= Aaron Krister Johnson =

American classical composer

Aaron Krister Johnson is a Chicago-based composer, musician, and teacher. His experience ranges from the Western classical keyboard tradition, to folk music, and to modern electro-acoustic free improvisation. The Chicago Sun-Times called his composition "evocative", and his improvisations have been hailed by Keyboard Magazine as "challenging and creative". His work has appeared on National Public Radio, and has been lauded by Chicagocritic.com, the Chicago Tribune, the Windy City Times, and the online music journal Tokafi.com

Johnson is founder and artistic director of UnTwelve, a group dedicated to writing music written in alternative tunings. Through the UnTwelve organization Aaron Krister Johnson collaborated with 60x60 as a music director or "macro-composer" to create the 60x60 UnTwelve mix contain 60 one-minute works with a theme of microtonality.

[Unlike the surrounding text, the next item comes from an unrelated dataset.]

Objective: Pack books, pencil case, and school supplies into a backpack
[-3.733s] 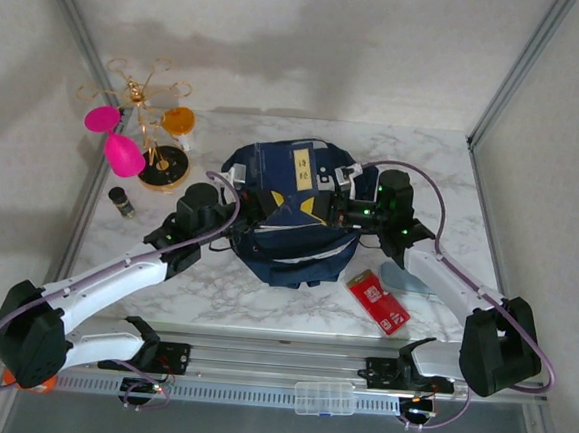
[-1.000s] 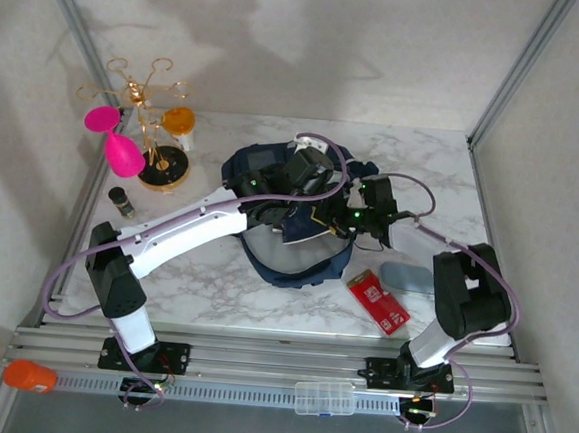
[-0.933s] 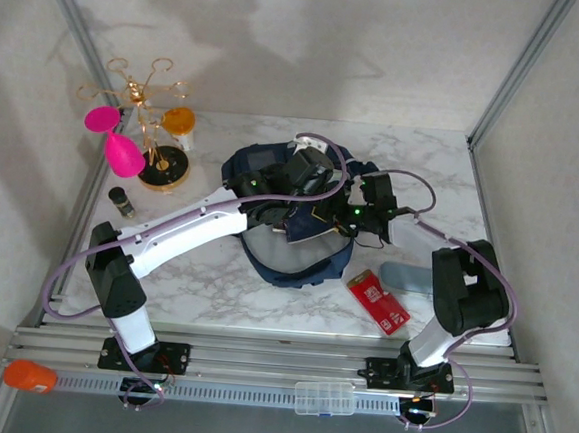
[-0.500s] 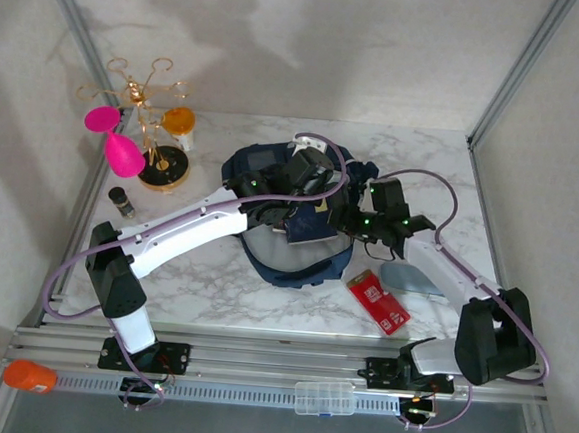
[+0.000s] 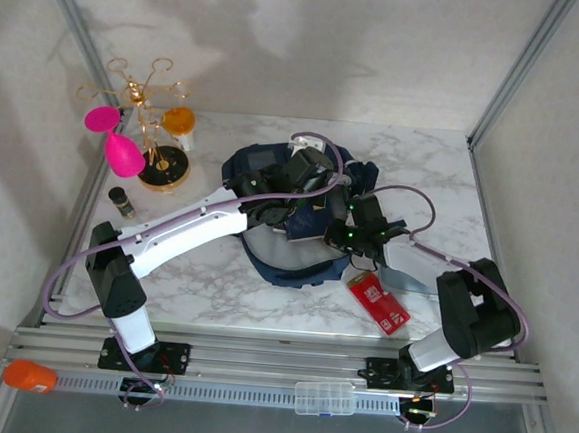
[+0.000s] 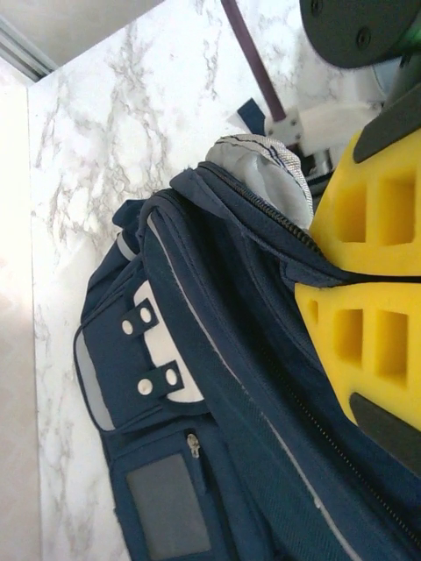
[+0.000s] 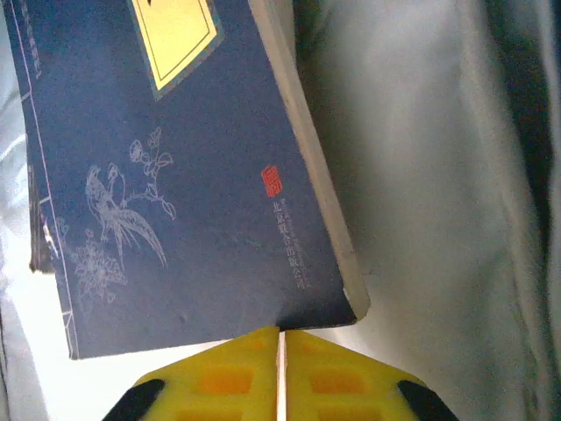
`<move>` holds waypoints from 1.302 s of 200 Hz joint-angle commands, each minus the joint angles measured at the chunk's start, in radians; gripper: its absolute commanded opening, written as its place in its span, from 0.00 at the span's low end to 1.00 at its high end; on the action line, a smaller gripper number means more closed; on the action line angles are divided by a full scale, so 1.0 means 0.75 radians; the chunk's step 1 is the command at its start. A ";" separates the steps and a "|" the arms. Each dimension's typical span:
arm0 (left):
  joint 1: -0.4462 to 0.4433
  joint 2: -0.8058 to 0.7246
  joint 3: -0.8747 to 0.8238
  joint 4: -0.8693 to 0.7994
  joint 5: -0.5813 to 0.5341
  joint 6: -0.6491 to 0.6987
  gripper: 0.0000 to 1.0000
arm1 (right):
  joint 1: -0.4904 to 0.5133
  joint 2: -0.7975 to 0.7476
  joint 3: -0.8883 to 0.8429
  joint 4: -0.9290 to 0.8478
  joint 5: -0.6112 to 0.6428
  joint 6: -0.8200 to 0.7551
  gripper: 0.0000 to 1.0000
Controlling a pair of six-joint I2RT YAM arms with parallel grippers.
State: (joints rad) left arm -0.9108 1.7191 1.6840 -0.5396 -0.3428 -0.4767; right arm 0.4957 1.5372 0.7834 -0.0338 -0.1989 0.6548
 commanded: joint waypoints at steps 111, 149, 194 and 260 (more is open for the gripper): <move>-0.083 0.107 0.098 0.187 -0.048 -0.436 0.00 | -0.210 -0.346 -0.033 -0.188 -0.031 -0.155 0.30; -0.126 0.250 0.198 0.290 0.020 -0.545 0.00 | -0.535 -0.475 0.102 -0.424 -0.083 -0.188 0.35; -0.141 0.342 0.320 0.197 0.117 -0.512 0.19 | -0.621 -0.424 0.238 -0.502 -0.077 -0.195 0.36; -0.011 -0.366 -0.699 0.547 0.093 -0.574 0.61 | -0.443 -0.468 0.179 -0.643 -0.046 -0.167 0.43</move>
State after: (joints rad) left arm -0.9924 1.6341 1.4166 -0.2691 -0.2352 -0.8276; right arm 0.0872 1.2137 0.9379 -0.4191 -0.2752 0.5236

He has worked in the area of composition of incidental music and sound design for theatre. His score for Peer Gynt was nominated for a 2005 Joseph Jefferson award for outstanding original incidental music for a play. Other theatre music and sound design credits include Madwoman of Chaillot and the Jeff-nominated Natural Affection for the Artistic Home, and Lakeside Shakespeare of Michigan's productions of Twelfth Night and Julius Caesar.

Johnson originally received his education at the Manhattan School of Music Preparatory division, the State University of New York at Purchase (BFA Magna Cum Laude) and Northwestern University (MFA Magna Cum Laude) for his graduate studies.